Stored records:
[Start of section]

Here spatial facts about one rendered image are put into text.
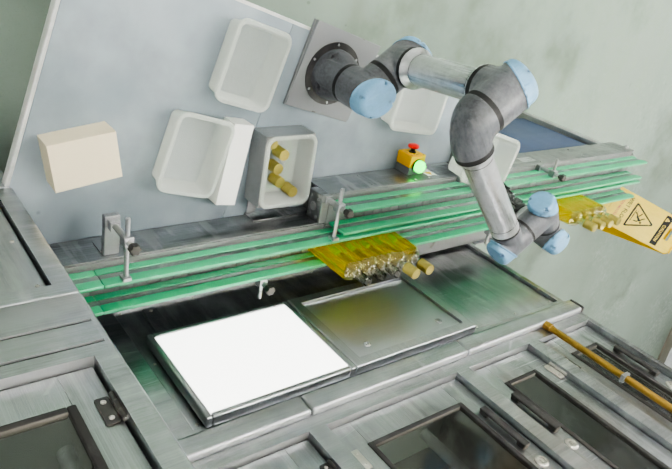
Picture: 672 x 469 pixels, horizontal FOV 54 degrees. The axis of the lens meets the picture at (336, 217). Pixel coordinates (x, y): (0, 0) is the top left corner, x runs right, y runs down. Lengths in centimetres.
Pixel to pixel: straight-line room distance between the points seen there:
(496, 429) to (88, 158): 120
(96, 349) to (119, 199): 73
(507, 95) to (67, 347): 103
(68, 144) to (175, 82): 32
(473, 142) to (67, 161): 93
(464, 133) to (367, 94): 38
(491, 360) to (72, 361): 124
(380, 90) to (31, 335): 108
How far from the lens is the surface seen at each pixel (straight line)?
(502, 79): 158
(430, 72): 177
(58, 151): 165
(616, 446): 193
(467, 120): 153
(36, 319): 126
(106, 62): 170
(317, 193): 202
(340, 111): 209
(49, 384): 115
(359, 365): 178
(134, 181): 183
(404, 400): 179
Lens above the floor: 230
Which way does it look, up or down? 43 degrees down
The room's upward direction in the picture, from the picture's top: 126 degrees clockwise
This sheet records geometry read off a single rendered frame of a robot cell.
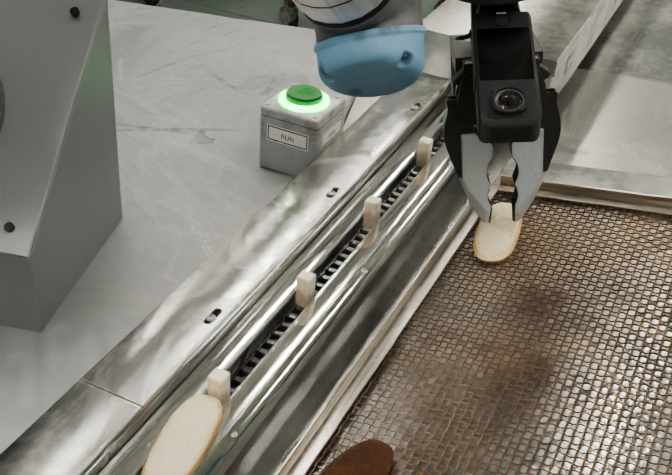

[End of section]

→ **TASK DESCRIPTION**
The records above are to be restated word for word, with every picture left out.

→ **RESPONSE**
Here spatial facts about one rendered image are put into text.
Picture: 672 x 469 pixels, horizontal FOV 54 degrees. The axis of the lens meets the picture at (336, 217). Pixel coordinates (x, y): (0, 0) is the top left corner, x runs right, y runs down. Lengths in centimetres.
Pixel to pixel: straight-line room distance between the points seen there:
(496, 429) to (88, 158): 120
(96, 349) to (119, 199): 73
(507, 95) to (67, 347): 103
(68, 144) to (175, 82): 32
(473, 142) to (67, 161): 93
(464, 133) to (367, 94): 38
(491, 360) to (72, 361): 124
(380, 90) to (31, 335): 108
How far from the lens is the surface seen at each pixel (straight line)?
(502, 79): 158
(430, 72): 177
(58, 151): 165
(616, 446): 193
(467, 120): 153
(36, 319): 126
(106, 62): 170
(317, 193): 202
(340, 111): 209
(49, 384): 115
(359, 365): 178
(134, 181): 183
(404, 400): 179
Lens above the floor: 230
Which way does it look, up or down? 43 degrees down
The room's upward direction in the picture, from the picture's top: 126 degrees clockwise
This sheet records geometry read off a single rendered frame of a robot cell.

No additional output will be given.